• **TASK TO CARRY OUT**
Keep the wording of every entry intact in your copy, and omit the pictures.

• **DATA TO EXAMINE**
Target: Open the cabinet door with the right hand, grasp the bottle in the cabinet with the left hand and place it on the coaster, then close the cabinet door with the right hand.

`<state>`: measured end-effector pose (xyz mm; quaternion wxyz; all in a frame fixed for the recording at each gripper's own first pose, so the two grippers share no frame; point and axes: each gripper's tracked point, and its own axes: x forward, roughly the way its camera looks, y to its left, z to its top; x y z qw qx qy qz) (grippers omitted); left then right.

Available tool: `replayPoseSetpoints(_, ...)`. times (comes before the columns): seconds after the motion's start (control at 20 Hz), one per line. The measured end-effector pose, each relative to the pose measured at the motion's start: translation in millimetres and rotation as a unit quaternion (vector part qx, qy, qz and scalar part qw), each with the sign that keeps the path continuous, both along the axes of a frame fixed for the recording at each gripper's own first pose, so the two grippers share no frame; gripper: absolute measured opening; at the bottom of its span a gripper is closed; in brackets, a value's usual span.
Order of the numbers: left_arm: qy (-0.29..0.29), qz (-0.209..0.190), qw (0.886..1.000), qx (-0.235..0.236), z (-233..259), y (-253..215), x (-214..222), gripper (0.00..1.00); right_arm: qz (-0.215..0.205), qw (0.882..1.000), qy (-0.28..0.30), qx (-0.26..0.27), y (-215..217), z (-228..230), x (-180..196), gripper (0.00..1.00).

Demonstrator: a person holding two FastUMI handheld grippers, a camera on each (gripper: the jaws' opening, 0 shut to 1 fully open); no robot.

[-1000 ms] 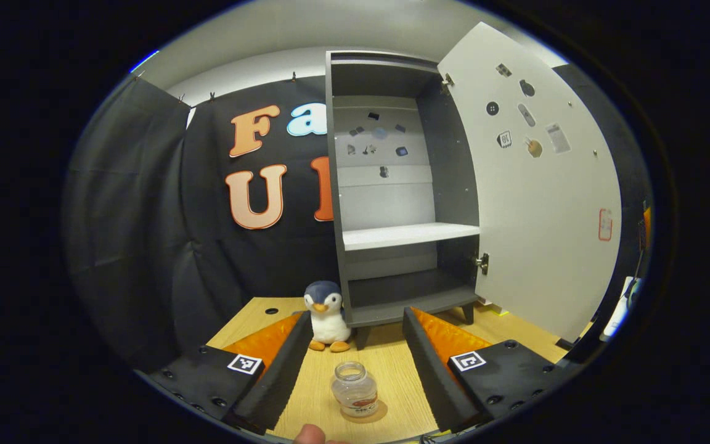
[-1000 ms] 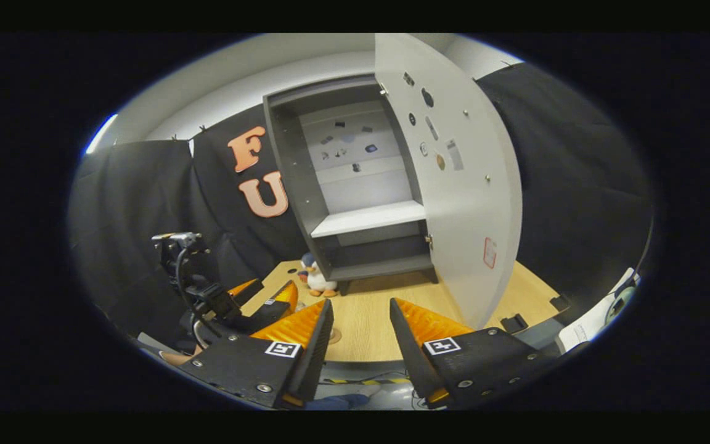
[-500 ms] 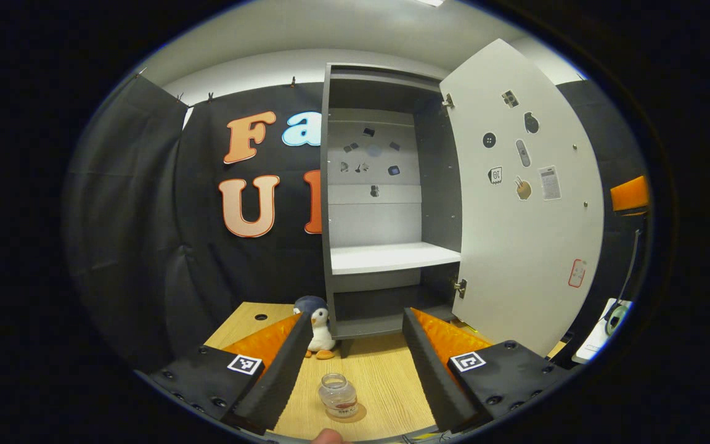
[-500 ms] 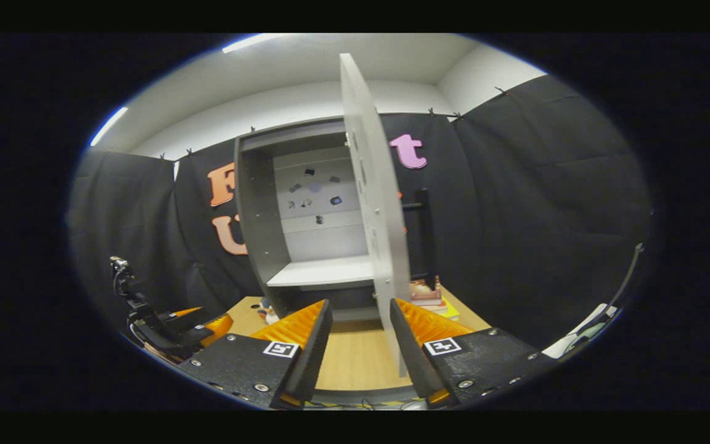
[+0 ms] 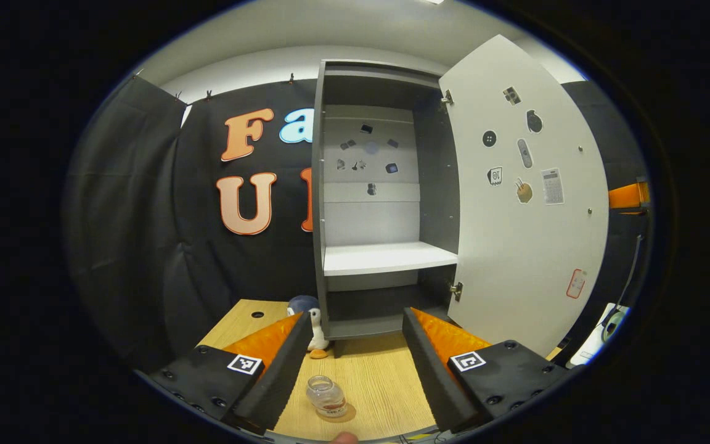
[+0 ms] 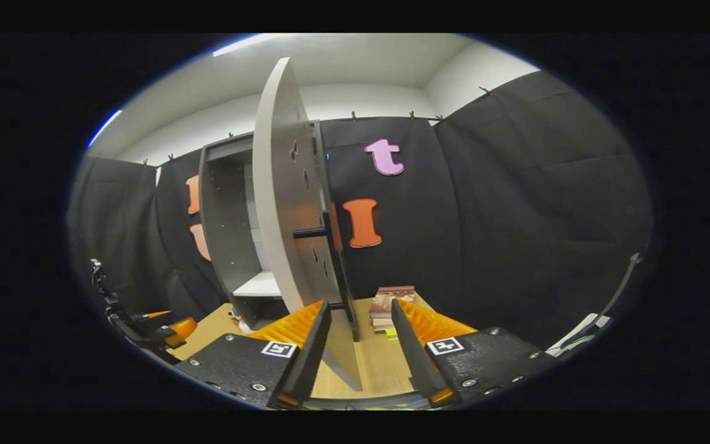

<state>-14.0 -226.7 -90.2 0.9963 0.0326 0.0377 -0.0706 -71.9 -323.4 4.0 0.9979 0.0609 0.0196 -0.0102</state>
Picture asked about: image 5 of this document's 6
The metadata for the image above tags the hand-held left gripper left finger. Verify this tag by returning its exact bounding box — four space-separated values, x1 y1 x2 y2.
145 311 312 434

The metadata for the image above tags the thin black cable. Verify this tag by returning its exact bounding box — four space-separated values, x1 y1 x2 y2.
602 233 644 341

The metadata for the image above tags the white flat sheet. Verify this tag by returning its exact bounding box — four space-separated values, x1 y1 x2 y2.
568 302 627 369

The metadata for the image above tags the black backdrop cloth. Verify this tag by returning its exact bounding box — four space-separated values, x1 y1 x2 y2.
62 74 651 371

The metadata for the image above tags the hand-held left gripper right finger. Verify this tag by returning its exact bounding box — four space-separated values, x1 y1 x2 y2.
402 307 577 432

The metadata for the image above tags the penguin plush toy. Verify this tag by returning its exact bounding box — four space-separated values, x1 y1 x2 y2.
286 295 334 360

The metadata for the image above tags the round brown coaster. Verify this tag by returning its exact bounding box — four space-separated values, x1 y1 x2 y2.
315 401 357 423

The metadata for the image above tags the clear plastic bottle red label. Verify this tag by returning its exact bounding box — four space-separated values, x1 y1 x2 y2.
306 375 348 419

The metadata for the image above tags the white cabinet door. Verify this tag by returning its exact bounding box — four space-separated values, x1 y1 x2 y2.
438 34 610 358

• **RESPONSE**
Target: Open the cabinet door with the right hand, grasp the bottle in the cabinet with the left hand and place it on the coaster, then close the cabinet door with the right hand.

`<state>`: measured end-effector pose (xyz mm; quaternion wxyz; all in a frame fixed for the recording at each gripper's own first pose, so the two grippers share no frame; point and axes: each gripper's tracked point, and its own axes: x forward, roughly the way its camera looks, y to its left, z to its top; x y z qw qx qy qz) (grippers omitted); left then right.

Available tool: `replayPoseSetpoints(_, ...)`. times (comes before the columns): seconds after the motion's start (control at 20 Hz), one per line. The measured end-effector pose, each relative to the pose measured at the motion's start: translation in millimetres and rotation as a unit quaternion (vector part qx, qy, qz and scalar part qw), each with the sign that keeps the path continuous, both along the axes of a frame fixed for the recording at each gripper's own first pose, so the two grippers share no frame; gripper: absolute measured opening; at the bottom of its span a gripper is closed; in brackets, a value's usual span.
Order of the numbers: left_arm: qy (-0.29..0.29), qz (-0.209..0.190), qw (0.886..1.000), qx (-0.235..0.236), z (-233..259), y (-253..215), x (-214..222), gripper (0.00..1.00); right_arm: qz (-0.215..0.205), qw (0.882..1.000), qy (-0.28..0.30), qx (-0.26..0.27), y (-215..217), z (-228..230), x (-180..196), gripper (0.00..1.00).

Demonstrator: a person holding two FastUMI handheld grippers, a camera on each (gripper: the jaws' opening, 0 shut to 1 fully open); no robot.

[-1000 ms] 
[-1000 ms] 
[-500 ms] 
[-500 ms] 
[+0 ms] 
[+0 ms] 

<state>-14.0 -226.7 -90.2 0.9963 0.0326 0.0377 -0.0706 -71.9 -323.4 4.0 0.9979 0.0609 0.0196 -0.0102</state>
Picture asked about: image 5 of this document's 6
The metadata for the image above tags the hand-held left gripper left finger. Verify this tag by returning its exact bounding box — four space-separated values, x1 y1 x2 y2.
145 311 312 434

The metadata for the image above tags the thin black cable. Verify this tag by returning its exact bounding box — four space-separated values, x1 y1 x2 y2.
602 233 644 341

The metadata for the image above tags the white flat sheet. Verify this tag by returning its exact bounding box — four space-separated values, x1 y1 x2 y2.
568 302 627 369

The metadata for the image above tags the black backdrop cloth. Verify this tag by returning its exact bounding box — four space-separated values, x1 y1 x2 y2.
62 74 651 371

The metadata for the image above tags the hand-held left gripper right finger. Verify this tag by returning its exact bounding box — four space-separated values, x1 y1 x2 y2.
402 307 577 432

The metadata for the image above tags the penguin plush toy. Verify this tag by returning its exact bounding box — four space-separated values, x1 y1 x2 y2.
286 295 334 360

The metadata for the image above tags the round brown coaster. Verify this tag by returning its exact bounding box — four space-separated values, x1 y1 x2 y2.
315 401 357 423

The metadata for the image above tags the clear plastic bottle red label. Verify this tag by returning its exact bounding box — four space-separated values, x1 y1 x2 y2.
306 375 348 419

The metadata for the image above tags the white cabinet door. Verify this tag by returning its exact bounding box — four space-separated values, x1 y1 x2 y2.
438 34 610 358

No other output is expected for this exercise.